Abstract:BLAS is a fundamental building block of advanced linear algebra libraries and many modern scientific computing applications. GPUs are known for their strong arithmetic computing capabilities and are highly suited for BLAS operations. However, porting code to GPUs often requires significant effort, especially for large, complex codes or legacy codes, even for BLAS-heavy applications. While various tools exist to automatically offload BLAS to GPUs, they are often impractical due to the high costs associated with mandatory data transfers. The advent of unified memory architectures in recent GPU designs, such as the NVIDIA Grace-Hopper, allows cache-coherent memory access across all types of memory for both CPU and GPU, potentially eliminating the bottlenecks faced in conventional architectures. This breakthrough paves the way for innovative application developments and porting strategies.
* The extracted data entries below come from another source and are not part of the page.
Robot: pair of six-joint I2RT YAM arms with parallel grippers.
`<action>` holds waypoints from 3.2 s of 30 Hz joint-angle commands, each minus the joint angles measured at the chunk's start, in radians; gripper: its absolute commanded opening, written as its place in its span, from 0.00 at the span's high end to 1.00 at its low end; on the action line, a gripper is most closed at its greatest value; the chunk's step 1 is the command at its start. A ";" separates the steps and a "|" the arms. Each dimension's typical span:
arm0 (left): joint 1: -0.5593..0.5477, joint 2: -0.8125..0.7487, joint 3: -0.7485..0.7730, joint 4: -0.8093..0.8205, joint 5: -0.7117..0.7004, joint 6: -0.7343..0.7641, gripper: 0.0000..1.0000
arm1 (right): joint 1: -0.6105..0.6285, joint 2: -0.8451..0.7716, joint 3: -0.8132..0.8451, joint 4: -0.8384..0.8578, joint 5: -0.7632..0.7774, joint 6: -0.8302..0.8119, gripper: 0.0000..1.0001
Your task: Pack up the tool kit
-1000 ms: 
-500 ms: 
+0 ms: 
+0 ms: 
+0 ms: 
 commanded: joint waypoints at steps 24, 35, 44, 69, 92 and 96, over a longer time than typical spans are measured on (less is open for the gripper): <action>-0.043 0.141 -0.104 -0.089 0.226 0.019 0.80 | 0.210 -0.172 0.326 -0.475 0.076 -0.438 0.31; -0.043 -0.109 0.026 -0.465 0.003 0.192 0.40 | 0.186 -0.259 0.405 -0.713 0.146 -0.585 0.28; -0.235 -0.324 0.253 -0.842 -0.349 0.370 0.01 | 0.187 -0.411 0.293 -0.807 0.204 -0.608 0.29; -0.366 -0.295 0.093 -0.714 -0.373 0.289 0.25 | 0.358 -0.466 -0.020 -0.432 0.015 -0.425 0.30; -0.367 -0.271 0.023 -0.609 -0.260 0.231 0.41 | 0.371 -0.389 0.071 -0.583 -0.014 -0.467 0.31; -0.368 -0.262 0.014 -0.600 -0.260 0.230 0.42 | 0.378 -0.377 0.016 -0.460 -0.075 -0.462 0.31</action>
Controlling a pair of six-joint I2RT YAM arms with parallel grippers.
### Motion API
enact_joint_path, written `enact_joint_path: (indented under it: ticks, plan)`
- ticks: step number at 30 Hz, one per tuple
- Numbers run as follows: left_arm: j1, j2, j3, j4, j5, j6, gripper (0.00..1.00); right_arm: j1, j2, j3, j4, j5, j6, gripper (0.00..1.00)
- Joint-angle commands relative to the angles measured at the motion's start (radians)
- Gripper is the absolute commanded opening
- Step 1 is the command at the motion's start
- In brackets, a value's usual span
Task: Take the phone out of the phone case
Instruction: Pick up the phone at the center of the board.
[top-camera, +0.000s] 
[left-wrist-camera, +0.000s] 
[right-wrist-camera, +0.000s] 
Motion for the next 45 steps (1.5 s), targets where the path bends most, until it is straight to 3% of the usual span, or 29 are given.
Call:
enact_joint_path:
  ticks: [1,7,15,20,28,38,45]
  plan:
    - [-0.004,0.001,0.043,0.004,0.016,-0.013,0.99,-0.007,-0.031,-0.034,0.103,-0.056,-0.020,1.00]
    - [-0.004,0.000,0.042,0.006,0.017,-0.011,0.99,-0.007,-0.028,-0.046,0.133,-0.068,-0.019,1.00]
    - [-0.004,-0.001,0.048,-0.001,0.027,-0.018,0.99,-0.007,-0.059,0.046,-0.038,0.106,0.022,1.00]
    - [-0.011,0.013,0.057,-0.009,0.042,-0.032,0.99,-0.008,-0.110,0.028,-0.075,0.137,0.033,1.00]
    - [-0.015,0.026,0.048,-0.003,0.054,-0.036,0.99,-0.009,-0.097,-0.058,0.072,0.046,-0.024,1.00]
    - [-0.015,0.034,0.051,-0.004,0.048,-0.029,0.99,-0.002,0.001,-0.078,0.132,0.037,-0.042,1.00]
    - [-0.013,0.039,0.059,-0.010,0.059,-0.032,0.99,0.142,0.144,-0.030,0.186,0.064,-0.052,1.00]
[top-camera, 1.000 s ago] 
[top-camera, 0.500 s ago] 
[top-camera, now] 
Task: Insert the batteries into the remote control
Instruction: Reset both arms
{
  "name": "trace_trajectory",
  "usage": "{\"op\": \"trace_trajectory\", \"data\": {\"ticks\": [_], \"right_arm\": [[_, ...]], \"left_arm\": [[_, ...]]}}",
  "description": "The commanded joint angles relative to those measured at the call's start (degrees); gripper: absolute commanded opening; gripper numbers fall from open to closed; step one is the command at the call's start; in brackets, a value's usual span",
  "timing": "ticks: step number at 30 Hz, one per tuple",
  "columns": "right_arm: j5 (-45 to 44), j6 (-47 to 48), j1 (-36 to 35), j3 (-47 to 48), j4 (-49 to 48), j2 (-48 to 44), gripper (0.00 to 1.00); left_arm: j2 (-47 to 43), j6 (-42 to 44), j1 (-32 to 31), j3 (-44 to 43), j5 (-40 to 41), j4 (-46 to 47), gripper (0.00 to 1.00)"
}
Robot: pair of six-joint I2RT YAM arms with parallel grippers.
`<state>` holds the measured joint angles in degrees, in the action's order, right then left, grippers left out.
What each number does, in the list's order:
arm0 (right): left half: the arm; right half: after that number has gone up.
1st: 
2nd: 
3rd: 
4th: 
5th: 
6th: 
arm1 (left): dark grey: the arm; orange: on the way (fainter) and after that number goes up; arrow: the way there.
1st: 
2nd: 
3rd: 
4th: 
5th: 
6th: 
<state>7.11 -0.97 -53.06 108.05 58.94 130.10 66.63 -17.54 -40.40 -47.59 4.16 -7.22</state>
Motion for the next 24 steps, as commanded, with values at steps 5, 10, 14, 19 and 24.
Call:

Building on our preliminary work demonstrating the potential of automatic *gemm offload, this paper extends the framework to all level-3 BLAS operations and introduces SCILIB-Accel, a novel tool for automatic BLAS offload. SCILIB-Accel leverages the memory coherency in Grace-Hopper and introduces a Device First-Use data movement policy inspired by the OpenMP First-Touch approach in multi-socket CPU programming, minimizing CPU-GPU data transfers for typical scientific computing codes. Additionally, utilizing dynamic binary instrumentation, the tool intercepts BLAS symbols directly from a CPU binary, requiring no code modifications or recompilation. SCILIB-Accel has been evaluated using multiple quantum physics codes on up to a few hundred GPU nodes, yielding promising speedups. Notably, for the LSMS method in the MuST suite, a 3x speedup was achieved on Grace-Hopper compared to Grace-Grace.

What problem does this paper attempt to address?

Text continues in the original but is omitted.